== Exercise details ==
Could you output each line below precisely as it stands, without the images?

== Information provided ==
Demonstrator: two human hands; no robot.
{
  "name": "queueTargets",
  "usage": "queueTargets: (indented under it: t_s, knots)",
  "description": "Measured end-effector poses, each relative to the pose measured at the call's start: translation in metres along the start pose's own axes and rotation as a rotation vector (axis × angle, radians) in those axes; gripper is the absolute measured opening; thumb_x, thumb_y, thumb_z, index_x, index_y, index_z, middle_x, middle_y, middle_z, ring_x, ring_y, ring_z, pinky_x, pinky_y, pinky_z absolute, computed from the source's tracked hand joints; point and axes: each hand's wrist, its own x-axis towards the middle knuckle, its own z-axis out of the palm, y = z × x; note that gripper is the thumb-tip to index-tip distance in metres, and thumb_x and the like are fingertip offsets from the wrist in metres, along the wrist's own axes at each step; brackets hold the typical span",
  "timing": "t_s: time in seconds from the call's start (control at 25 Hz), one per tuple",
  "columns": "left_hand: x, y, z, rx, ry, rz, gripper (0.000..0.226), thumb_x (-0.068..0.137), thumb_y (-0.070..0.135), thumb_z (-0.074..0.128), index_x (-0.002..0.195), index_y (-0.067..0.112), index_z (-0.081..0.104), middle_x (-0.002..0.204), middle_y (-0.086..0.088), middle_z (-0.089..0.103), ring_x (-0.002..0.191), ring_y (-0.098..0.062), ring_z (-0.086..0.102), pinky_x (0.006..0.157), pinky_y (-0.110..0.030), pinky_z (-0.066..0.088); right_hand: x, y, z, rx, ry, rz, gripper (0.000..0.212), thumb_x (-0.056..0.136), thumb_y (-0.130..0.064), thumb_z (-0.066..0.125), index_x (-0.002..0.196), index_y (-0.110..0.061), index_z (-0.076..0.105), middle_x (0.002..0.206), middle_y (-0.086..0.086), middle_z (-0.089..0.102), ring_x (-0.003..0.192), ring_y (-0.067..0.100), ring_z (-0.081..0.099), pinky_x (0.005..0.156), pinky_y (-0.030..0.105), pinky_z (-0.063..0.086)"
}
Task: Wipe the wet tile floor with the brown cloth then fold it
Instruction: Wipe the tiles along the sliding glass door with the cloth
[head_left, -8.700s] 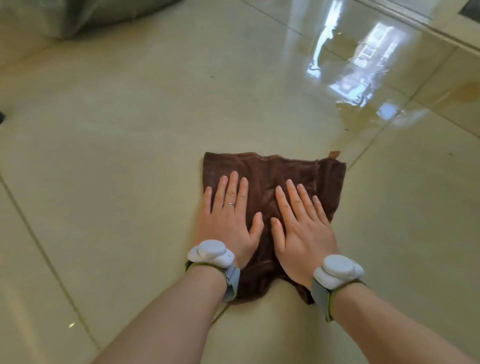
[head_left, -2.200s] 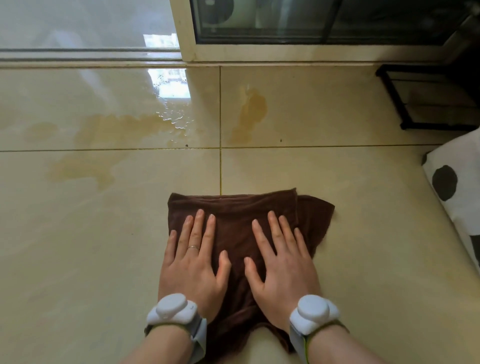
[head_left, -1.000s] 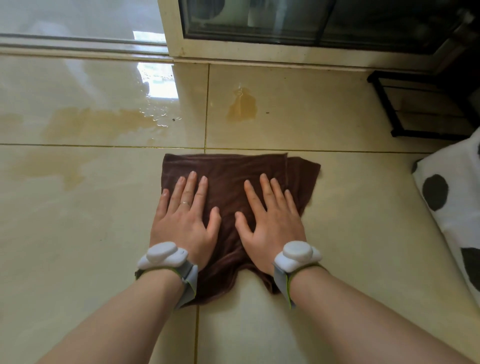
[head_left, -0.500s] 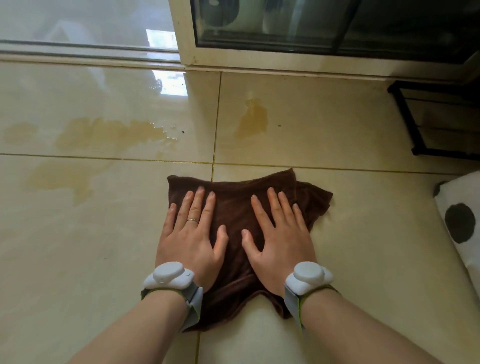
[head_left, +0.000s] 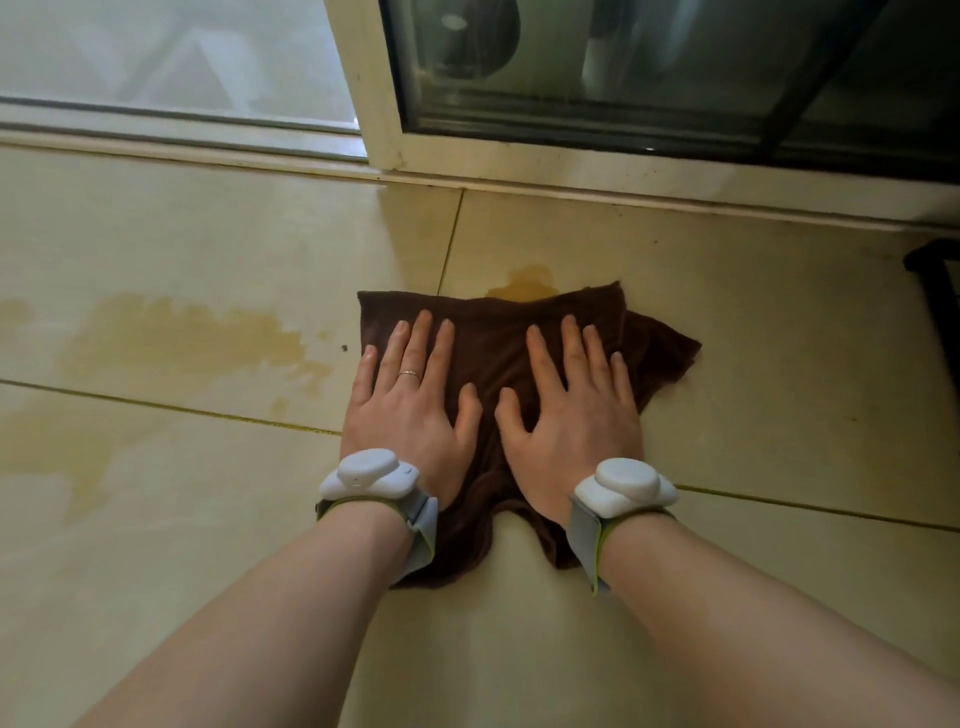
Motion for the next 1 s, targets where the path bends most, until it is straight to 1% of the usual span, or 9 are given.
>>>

== Solution for this exercise ==
Demonstrator: two human hands; no robot.
{
  "name": "queueTargets",
  "usage": "queueTargets: (indented under it: t_s, knots)",
  "description": "Measured end-effector poses, each relative to the pose measured at the call's start: translation in metres along the start pose's own axes and rotation as a rotation vector (axis × angle, radians) in those axes; gripper is the absolute measured opening; thumb_x, thumb_y, thumb_z, index_x, index_y, index_z, middle_x, middle_y, middle_z, ring_x, ring_y, ring_z, pinky_x, pinky_y, pinky_z absolute, computed from the source's tracked hand joints; point and axes: each hand's wrist, its own x-axis towards the middle knuckle, its own z-axis out of the palm, y = z × x; note that gripper is the thumb-tip to index-tip distance in metres, and thumb_x and the like are fingertip offsets from the wrist in metres, along the wrist's own axes at each step; brackets hold the typical span",
  "timing": "t_s: time in seconds from the call's start (control at 25 Hz), one per tuple",
  "columns": "left_hand: x, y, z, rx, ry, rz, gripper (0.000..0.226), thumb_x (-0.068..0.137), thumb_y (-0.070..0.135), thumb_z (-0.074..0.128), index_x (-0.002..0.195), index_y (-0.067..0.112), index_z (-0.081..0.104), middle_x (-0.002..0.204), middle_y (-0.086..0.088), middle_z (-0.089..0.103), ring_x (-0.002..0.191), ring_y (-0.098..0.062), ring_z (-0.086..0.102), pinky_x (0.006..0.157), pinky_y (-0.110..0.030), pinky_z (-0.066..0.088); right_hand: x, y, z, rx, ry, rz, gripper (0.000..0.212), thumb_x (-0.056..0.136), thumb_y (-0.130..0.064), thumb_z (-0.066..0.125), index_x (-0.002..0.196), index_y (-0.110..0.061), index_z (-0.076..0.105), middle_x (0.002..0.206), middle_y (-0.086..0.086), middle_z (-0.089..0.102), ring_x (-0.003..0.192), ring_y (-0.067..0.100), ring_z (-0.081..0.099), pinky_x (0.005..0.156), pinky_y (-0.030..0.105), pinky_z (-0.063..0.086)"
}
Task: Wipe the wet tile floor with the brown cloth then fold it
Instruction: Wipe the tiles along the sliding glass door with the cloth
[head_left, -8.700s] 
[head_left, -2.200s] 
[head_left, -1.000s] 
[head_left, -0.500s] 
[head_left, +0.000s] 
Motion for the next 1 s, targets where the path bends most, until it is straight to 1% of the usual span, or 9 are given.
>>>

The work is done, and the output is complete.